§ Provided data
┏━━

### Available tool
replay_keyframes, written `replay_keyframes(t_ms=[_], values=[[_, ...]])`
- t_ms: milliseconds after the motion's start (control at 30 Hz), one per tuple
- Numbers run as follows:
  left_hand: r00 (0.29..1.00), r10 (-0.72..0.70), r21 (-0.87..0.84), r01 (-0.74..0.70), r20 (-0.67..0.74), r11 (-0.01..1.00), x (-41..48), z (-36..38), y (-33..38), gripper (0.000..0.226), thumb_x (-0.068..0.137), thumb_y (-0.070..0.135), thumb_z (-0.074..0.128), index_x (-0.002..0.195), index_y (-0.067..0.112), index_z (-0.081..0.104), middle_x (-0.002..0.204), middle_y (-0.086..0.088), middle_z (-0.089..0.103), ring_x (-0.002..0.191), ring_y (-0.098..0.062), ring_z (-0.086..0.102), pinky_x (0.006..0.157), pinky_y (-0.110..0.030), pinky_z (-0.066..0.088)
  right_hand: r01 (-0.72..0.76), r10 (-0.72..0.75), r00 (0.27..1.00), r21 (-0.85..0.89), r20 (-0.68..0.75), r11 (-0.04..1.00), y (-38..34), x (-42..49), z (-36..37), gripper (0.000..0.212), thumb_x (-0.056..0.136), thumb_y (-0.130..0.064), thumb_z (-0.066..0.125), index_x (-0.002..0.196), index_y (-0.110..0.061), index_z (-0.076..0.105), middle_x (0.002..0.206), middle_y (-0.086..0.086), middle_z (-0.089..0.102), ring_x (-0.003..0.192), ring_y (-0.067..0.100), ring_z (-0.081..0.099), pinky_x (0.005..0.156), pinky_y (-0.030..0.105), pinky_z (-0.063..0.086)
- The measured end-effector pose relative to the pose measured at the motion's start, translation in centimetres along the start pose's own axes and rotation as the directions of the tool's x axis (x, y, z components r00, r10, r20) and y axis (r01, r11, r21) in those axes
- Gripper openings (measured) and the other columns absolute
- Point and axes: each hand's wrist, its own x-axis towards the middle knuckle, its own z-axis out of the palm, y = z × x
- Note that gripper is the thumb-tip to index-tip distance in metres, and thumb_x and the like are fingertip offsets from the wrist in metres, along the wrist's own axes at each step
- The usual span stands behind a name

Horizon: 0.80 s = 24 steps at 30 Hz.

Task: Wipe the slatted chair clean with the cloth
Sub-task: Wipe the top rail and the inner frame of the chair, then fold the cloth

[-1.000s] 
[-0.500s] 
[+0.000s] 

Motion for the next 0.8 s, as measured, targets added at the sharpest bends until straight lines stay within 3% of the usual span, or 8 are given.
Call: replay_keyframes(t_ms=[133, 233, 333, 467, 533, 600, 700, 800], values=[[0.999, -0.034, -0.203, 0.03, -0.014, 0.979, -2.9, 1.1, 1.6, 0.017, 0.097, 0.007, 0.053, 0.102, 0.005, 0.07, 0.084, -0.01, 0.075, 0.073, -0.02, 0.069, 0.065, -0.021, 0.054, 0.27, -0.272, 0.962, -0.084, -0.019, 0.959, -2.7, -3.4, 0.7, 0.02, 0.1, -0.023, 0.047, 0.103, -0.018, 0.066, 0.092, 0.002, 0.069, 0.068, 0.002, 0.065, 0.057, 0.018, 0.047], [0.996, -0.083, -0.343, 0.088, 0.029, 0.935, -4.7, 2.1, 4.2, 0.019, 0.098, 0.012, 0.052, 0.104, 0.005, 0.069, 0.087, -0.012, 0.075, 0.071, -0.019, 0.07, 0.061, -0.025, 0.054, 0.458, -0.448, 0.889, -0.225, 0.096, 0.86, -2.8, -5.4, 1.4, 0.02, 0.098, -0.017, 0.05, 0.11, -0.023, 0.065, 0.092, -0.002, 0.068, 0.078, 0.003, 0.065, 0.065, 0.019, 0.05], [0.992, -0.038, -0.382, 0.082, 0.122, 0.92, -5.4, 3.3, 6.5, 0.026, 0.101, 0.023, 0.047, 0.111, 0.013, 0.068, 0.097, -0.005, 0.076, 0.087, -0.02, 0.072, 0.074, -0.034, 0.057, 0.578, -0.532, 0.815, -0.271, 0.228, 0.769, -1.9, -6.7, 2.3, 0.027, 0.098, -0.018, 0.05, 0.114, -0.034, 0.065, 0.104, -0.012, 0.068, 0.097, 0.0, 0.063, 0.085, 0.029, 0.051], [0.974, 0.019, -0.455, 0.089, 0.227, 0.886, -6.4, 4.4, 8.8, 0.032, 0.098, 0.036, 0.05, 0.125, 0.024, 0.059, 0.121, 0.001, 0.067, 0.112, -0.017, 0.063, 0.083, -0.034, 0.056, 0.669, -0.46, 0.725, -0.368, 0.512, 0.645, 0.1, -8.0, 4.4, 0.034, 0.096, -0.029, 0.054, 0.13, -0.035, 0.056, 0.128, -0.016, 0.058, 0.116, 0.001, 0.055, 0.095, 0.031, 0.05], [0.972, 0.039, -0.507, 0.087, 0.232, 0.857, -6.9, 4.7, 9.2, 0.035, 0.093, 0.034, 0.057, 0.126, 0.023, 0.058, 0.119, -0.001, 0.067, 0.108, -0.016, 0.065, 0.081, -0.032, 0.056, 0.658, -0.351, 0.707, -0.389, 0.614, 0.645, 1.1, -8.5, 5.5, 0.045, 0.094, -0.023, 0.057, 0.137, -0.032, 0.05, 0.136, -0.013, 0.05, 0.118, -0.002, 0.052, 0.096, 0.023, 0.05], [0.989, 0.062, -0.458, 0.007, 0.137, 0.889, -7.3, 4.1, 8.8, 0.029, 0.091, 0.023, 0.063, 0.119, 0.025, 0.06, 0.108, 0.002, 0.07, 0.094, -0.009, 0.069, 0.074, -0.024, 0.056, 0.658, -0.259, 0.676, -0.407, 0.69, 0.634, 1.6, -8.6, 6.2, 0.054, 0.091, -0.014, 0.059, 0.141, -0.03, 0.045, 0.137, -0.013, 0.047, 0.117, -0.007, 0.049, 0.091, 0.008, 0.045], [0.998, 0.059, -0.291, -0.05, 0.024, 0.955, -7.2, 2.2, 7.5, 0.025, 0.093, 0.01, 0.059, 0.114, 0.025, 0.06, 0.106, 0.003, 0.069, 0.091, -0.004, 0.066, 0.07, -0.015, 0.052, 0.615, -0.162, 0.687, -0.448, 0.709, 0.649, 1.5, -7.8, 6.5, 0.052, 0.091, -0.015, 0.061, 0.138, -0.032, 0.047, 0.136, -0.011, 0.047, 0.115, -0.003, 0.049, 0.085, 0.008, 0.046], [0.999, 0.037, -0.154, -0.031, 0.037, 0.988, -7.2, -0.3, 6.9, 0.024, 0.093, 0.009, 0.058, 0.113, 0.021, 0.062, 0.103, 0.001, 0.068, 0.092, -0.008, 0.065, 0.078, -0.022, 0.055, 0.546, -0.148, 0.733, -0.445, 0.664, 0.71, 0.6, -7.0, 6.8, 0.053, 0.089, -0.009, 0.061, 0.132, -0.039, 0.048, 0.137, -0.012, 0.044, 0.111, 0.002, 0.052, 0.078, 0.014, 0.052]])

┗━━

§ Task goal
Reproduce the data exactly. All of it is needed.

§ Reply to the task
### Available tool
replay_keyframes, written `replay_keyframes(t_ms=[_], values=[[_, ...]])`
- t_ms: milliseconds after the motion's start (control at 30 Hz), one per tuple
- Numbers run as follows:
  left_hand: r00 (0.29..1.00), r10 (-0.72..0.70), r21 (-0.87..0.84), r01 (-0.74..0.70), r20 (-0.67..0.74), r11 (-0.01..1.00), x (-41..48), z (-36..38), y (-33..38), gripper (0.000..0.226), thumb_x (-0.068..0.137), thumb_y (-0.070..0.135), thumb_z (-0.074..0.128), index_x (-0.002..0.195), index_y (-0.067..0.112), index_z (-0.081..0.104), middle_x (-0.002..0.204), middle_y (-0.086..0.088), middle_z (-0.089..0.103), ring_x (-0.002..0.191), ring_y (-0.098..0.062), ring_z (-0.086..0.102), pinky_x (0.006..0.157), pinky_y (-0.110..0.030), pinky_z (-0.066..0.088)
  right_hand: r01 (-0.72..0.76), r10 (-0.72..0.75), r00 (0.27..1.00), r21 (-0.85..0.89), r20 (-0.68..0.75), r11 (-0.04..1.00), y (-38..34), x (-42..49), z (-36..37), gripper (0.000..0.212), thumb_x (-0.056..0.136), thumb_y (-0.130..0.064), thumb_z (-0.066..0.125), index_x (-0.002..0.196), index_y (-0.110..0.061), index_z (-0.076..0.105), middle_x (0.002..0.206), middle_y (-0.086..0.086), middle_z (-0.089..0.102), ring_x (-0.003..0.192), ring_y (-0.067..0.100), ring_z (-0.081..0.099), pinky_x (0.005..0.156), pinky_y (-0.030..0.105), pinky_z (-0.063..0.086)
- The measured end-effector pose relative to the pose measured at the motion's start, translation in centimetres along the start pose's own axes and rotation as the directions of the tool's x axis (x, y, z components r00, r10, r20) and y axis (r01, r11, r21) in those axes
- Gripper openings (measured) and the other columns absolute
- Point and axes: each hand's wrist, its own x-axis towards the middle knuckle, its own z-axis out of the palm, y = z × x
- Note that gripper is the thumb-tip to index-tip distance in metres, and thumb_x and the like are fingertip offsets from the wrist in metres, along the wrist's own axes at each step
- The usual span stands behind a name

Horizon: 0.80 s = 24 steps at 30 Hz.

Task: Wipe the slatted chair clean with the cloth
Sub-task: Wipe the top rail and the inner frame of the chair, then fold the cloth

[-1.000s] 
[-0.500s] 
[+0.000s] 

Motion for the next 0.8 s, as measured, targets added at the sharpest bends until straight lines stay within 3% of the usual span, or 8 are given.
Call: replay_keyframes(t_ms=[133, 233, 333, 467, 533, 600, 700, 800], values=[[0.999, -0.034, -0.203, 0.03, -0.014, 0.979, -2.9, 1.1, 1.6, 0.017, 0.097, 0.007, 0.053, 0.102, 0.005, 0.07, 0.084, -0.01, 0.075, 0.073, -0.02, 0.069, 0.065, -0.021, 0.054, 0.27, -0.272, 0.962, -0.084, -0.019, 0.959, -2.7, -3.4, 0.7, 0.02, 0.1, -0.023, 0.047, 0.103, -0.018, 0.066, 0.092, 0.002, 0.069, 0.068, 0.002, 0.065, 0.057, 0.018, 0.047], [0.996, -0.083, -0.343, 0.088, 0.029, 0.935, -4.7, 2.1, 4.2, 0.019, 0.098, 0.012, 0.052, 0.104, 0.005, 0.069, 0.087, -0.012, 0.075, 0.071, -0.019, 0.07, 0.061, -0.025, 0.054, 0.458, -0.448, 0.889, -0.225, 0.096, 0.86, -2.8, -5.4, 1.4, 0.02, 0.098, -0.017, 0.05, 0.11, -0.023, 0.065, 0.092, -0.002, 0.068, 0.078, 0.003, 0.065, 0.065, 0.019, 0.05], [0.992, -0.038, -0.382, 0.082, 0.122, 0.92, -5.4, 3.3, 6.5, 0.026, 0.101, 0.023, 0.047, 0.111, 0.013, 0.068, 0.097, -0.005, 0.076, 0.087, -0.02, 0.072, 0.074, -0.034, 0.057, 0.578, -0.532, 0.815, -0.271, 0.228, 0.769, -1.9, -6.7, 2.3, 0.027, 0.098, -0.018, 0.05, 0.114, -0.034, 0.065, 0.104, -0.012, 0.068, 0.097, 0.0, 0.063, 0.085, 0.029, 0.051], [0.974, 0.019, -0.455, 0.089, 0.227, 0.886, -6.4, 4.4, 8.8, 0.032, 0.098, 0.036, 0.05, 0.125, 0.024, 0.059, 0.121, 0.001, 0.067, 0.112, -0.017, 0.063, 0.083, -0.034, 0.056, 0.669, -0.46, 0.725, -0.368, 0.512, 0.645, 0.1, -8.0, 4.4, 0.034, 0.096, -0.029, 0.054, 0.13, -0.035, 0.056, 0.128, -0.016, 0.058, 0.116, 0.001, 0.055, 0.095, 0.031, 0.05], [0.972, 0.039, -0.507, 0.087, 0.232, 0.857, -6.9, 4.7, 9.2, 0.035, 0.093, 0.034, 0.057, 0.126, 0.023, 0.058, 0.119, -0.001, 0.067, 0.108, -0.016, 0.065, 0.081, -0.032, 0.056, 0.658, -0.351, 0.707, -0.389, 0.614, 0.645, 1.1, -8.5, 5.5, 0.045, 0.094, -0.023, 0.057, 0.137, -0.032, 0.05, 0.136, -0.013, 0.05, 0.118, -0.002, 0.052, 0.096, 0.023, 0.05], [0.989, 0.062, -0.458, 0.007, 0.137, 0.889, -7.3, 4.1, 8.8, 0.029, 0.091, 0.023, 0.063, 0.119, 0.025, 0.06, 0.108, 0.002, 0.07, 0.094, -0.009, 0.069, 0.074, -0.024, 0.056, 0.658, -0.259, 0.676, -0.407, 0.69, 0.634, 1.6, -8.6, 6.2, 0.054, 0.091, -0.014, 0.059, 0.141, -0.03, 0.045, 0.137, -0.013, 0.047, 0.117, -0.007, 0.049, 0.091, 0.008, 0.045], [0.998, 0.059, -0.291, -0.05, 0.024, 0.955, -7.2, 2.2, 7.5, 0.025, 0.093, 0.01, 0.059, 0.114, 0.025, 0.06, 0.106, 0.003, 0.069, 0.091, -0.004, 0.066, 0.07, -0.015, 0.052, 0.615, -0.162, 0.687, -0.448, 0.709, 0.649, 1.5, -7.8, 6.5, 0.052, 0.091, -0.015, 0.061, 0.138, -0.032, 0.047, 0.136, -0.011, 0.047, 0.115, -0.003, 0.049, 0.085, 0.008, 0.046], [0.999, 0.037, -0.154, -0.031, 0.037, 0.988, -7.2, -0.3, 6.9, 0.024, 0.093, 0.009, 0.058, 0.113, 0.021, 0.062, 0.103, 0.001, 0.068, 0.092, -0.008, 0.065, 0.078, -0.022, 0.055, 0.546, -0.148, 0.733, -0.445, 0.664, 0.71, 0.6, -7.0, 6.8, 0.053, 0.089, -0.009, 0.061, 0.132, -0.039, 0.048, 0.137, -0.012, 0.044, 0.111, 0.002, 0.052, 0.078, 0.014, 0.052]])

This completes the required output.